● **Task objective**
From the first line of the data below, copy each line up to the one containing "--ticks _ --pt", and include that line too.

● **Source material**
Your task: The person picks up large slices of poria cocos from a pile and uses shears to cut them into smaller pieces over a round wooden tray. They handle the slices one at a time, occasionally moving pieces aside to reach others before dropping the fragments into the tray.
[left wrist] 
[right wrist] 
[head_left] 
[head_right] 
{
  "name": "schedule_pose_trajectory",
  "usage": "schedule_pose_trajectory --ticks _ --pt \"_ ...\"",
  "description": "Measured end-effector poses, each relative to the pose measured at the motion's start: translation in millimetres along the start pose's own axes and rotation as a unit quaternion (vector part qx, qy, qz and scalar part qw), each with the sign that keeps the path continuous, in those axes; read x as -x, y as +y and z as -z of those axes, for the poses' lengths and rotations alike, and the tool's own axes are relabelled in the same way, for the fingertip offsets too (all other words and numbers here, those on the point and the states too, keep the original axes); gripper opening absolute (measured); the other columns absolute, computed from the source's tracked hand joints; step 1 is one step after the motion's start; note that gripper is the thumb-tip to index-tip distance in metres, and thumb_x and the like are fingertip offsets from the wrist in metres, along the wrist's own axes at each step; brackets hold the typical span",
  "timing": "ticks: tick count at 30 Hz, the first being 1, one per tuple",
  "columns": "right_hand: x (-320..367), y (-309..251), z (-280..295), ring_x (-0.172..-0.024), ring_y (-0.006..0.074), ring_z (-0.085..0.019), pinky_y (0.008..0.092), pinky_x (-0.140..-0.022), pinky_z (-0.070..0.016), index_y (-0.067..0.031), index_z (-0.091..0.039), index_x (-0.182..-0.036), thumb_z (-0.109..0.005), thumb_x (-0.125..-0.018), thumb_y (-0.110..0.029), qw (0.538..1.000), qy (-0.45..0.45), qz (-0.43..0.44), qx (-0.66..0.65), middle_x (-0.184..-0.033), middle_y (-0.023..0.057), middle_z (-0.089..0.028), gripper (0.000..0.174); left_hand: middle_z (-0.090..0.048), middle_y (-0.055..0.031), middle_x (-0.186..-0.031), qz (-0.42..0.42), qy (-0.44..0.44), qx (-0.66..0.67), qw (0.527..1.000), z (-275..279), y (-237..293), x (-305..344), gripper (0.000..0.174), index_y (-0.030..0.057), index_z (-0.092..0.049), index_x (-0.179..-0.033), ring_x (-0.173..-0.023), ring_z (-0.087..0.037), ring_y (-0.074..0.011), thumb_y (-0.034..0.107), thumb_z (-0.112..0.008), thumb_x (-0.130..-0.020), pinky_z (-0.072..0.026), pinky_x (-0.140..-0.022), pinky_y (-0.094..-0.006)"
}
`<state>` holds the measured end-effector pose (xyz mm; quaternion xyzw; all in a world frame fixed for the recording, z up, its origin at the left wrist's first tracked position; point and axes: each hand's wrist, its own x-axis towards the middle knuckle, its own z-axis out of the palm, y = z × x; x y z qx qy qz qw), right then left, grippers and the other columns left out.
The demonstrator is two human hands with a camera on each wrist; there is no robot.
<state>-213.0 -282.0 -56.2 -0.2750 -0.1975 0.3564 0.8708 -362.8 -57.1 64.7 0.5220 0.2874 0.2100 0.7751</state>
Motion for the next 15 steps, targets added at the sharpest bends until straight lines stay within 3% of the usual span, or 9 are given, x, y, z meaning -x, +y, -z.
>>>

● **The answer**
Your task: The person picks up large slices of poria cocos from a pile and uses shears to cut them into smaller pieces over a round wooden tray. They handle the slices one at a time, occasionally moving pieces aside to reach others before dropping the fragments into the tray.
[left wrist] 
[right wrist] 
[head_left] 
[head_right] 
{
  "name": "schedule_pose_trajectory",
  "usage": "schedule_pose_trajectory --ticks _ --pt \"_ ...\"",

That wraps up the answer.